After graduating in 1946 from the Cambridge High and Latin School, Mr. Bean served in the Army in peacetime Japan, performed in nightclubs across the Northeast and settled in Manhattan, playing half the year at the Blue Angel nightclub.

He made his Broadway debut in the 1953 comedy “Men of Distinction” by novelist and playwright Richard Condon and later appeared in productions, including the 1955 Hollywood sendup “Will Success Spoil Rock Hunter?” and the 1962 comedy “Never Too Late,” starring Paul Ford and Maureen O’Sullivan.

Mr. Bean’s few acting credits in the 1970s and early ’80s included voicing Bilbo Baggins in animated adaptations of “The Hobbit” and “The Return of the King.” But for all his countercultural activities during that period, he later was something of a conservative. His daughter Susannah married right-wing commentator Andrew Breitbart, who founded the Breitbart media network and wrote in a 2007 Los Angeles Times article that Mr. Bean said it was “harder now to be an open conservative on a Hollywood set than it was back then to be a Communist.”

Mr. Bean’s marriages to Jacqueline de Sibour and Carolyn Maxwell ended in divorce and in 1993, he married Alley Mills, a star of “The Wonder Years” and “The Bold and the Beautiful.” In addition to his wife, survivors include a daughter from his first marriage; three children from his second; and many grandchildren.

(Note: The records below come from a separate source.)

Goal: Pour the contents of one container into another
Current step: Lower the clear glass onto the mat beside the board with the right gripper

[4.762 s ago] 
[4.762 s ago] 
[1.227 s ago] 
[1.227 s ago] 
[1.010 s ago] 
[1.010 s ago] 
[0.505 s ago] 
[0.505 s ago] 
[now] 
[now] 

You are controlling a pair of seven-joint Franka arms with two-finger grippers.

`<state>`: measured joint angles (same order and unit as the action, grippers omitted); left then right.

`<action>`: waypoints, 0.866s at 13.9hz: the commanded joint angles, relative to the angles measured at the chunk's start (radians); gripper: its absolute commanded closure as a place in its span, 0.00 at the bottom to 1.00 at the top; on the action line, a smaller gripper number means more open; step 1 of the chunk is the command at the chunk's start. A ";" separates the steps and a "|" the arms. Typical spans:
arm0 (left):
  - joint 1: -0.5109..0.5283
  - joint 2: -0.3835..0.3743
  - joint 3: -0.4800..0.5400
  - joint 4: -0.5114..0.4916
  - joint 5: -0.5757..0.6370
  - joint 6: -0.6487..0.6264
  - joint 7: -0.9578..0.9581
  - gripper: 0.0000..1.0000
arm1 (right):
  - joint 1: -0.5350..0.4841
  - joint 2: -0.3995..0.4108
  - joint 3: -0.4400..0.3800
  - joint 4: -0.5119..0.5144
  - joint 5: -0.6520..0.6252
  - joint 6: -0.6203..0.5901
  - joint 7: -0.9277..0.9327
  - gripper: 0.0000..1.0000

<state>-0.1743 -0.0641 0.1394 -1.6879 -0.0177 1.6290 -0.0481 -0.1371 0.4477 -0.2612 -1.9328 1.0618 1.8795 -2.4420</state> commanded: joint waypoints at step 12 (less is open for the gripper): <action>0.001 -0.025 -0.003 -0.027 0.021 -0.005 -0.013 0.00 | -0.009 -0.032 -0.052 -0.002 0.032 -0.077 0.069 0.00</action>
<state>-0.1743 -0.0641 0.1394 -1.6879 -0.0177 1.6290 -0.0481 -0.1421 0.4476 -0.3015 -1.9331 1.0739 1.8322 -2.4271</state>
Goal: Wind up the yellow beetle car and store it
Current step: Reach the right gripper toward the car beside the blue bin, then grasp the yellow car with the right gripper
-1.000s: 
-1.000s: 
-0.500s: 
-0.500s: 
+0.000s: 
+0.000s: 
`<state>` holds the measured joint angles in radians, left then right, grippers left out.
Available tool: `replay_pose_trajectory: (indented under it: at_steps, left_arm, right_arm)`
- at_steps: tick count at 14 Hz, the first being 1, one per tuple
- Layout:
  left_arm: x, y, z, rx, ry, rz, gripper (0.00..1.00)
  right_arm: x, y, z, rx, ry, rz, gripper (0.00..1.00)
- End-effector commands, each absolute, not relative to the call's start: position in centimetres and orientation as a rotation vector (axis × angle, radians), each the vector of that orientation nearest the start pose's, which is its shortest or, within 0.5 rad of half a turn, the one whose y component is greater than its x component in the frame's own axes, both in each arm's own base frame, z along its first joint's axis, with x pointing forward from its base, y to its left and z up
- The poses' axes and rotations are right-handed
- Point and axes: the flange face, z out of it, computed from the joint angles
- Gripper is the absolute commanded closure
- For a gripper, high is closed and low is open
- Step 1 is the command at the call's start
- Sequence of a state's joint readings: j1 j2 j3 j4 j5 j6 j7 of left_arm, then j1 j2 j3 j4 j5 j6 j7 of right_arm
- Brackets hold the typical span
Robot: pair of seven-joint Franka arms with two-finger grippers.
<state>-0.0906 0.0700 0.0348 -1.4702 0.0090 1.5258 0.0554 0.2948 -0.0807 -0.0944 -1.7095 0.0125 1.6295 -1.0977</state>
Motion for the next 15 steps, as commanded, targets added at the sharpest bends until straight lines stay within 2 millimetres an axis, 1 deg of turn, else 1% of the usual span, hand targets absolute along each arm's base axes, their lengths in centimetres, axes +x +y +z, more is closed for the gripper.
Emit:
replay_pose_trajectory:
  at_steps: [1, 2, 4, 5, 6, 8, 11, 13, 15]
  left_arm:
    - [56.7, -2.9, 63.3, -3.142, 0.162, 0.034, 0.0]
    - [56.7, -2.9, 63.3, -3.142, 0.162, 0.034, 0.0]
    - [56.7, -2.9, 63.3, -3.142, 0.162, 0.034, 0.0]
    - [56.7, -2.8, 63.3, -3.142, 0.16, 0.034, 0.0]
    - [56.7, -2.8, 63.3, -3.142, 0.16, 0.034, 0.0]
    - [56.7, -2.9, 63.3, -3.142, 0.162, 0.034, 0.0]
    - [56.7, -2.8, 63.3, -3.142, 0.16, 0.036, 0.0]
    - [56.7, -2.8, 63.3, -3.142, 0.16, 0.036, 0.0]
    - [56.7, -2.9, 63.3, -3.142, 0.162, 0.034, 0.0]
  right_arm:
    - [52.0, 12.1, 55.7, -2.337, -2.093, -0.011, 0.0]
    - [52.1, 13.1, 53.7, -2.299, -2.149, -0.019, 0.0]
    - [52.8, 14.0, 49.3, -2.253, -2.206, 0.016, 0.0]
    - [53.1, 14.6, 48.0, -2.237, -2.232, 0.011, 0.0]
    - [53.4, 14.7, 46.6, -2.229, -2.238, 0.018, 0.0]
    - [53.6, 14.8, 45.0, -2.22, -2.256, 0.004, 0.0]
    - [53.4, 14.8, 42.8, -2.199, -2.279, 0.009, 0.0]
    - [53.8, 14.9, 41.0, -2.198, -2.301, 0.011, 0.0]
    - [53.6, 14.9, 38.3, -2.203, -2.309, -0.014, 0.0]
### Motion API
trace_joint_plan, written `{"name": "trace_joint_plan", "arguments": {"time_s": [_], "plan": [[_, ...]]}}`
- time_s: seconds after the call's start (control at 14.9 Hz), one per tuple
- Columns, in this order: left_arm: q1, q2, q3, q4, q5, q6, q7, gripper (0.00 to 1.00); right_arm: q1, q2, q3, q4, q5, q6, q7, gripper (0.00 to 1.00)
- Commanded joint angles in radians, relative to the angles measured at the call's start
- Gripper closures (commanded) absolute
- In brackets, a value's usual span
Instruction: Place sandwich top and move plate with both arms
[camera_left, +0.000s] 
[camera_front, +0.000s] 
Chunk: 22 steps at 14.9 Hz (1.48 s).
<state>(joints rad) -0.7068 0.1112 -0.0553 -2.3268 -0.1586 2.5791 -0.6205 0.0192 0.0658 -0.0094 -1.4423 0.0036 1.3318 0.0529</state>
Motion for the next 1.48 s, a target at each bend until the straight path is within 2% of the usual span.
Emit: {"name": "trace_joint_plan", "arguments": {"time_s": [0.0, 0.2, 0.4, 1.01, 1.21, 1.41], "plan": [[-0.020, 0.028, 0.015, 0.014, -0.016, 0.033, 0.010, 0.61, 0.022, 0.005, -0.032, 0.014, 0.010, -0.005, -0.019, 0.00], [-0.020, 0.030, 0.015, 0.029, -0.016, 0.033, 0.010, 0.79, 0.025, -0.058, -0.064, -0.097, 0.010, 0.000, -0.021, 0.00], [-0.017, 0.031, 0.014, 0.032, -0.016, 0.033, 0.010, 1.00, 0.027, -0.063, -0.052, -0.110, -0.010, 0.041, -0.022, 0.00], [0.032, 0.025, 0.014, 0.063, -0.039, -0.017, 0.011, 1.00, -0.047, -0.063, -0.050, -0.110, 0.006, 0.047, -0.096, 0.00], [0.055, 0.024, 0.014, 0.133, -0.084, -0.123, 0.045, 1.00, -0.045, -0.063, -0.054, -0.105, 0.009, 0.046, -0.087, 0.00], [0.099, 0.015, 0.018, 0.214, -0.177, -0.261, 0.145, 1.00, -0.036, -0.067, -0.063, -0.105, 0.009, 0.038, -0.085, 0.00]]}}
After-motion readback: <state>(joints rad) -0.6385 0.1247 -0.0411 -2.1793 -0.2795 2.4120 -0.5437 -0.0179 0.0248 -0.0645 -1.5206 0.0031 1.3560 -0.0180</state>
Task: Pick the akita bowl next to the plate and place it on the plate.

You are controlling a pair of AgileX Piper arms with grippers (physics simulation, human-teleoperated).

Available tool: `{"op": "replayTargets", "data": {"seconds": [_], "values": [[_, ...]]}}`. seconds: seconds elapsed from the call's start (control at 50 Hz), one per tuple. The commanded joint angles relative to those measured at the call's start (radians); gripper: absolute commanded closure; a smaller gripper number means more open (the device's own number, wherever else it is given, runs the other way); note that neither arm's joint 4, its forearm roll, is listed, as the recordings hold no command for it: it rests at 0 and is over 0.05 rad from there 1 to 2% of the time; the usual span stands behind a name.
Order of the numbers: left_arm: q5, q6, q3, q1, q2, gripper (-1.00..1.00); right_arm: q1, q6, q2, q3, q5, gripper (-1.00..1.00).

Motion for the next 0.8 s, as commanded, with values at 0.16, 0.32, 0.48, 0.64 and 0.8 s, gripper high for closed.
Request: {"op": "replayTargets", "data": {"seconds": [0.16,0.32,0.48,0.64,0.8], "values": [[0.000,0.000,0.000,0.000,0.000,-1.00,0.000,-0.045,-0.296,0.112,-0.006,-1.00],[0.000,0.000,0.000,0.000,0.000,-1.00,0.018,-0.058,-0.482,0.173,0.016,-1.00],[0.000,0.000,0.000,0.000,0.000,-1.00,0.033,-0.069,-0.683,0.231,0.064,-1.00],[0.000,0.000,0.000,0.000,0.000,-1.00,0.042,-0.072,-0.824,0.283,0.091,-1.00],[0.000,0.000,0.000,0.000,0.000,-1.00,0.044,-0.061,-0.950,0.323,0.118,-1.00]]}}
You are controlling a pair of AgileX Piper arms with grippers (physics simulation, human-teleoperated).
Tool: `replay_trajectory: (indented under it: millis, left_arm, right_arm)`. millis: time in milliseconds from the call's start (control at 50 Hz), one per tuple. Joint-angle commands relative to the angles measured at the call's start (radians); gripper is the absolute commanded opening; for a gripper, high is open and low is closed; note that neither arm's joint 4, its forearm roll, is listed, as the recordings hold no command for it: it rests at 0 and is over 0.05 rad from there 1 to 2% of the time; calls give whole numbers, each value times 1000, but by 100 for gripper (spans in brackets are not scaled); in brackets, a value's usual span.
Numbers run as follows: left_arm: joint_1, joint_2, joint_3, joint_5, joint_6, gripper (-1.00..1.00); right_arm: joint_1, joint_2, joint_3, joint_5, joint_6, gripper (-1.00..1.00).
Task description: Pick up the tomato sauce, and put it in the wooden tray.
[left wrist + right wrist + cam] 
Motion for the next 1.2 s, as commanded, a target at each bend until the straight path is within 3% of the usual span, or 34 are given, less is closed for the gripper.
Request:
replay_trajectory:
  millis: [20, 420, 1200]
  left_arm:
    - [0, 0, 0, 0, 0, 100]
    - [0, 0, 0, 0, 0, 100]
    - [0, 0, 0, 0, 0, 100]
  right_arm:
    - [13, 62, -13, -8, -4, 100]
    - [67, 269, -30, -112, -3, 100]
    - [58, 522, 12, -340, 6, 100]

“I think of my life as a cheap novel,” he told the New York Times in 1983. “Part of you wants it to go on forever, and part of you wants to see how it comes out. I can’t wait to die — I’m sure I’m going to go down that tunnel everyone talks about, with all the lights, and my grandmother will come out to meet me. But I also want to live to be 130 and do Dannon yogurt commercials.”

He had learned, he continued, “not to take life or myself too seriously. And therefore I learned that it’s all right to be a fool — and that’s really what an actor is.”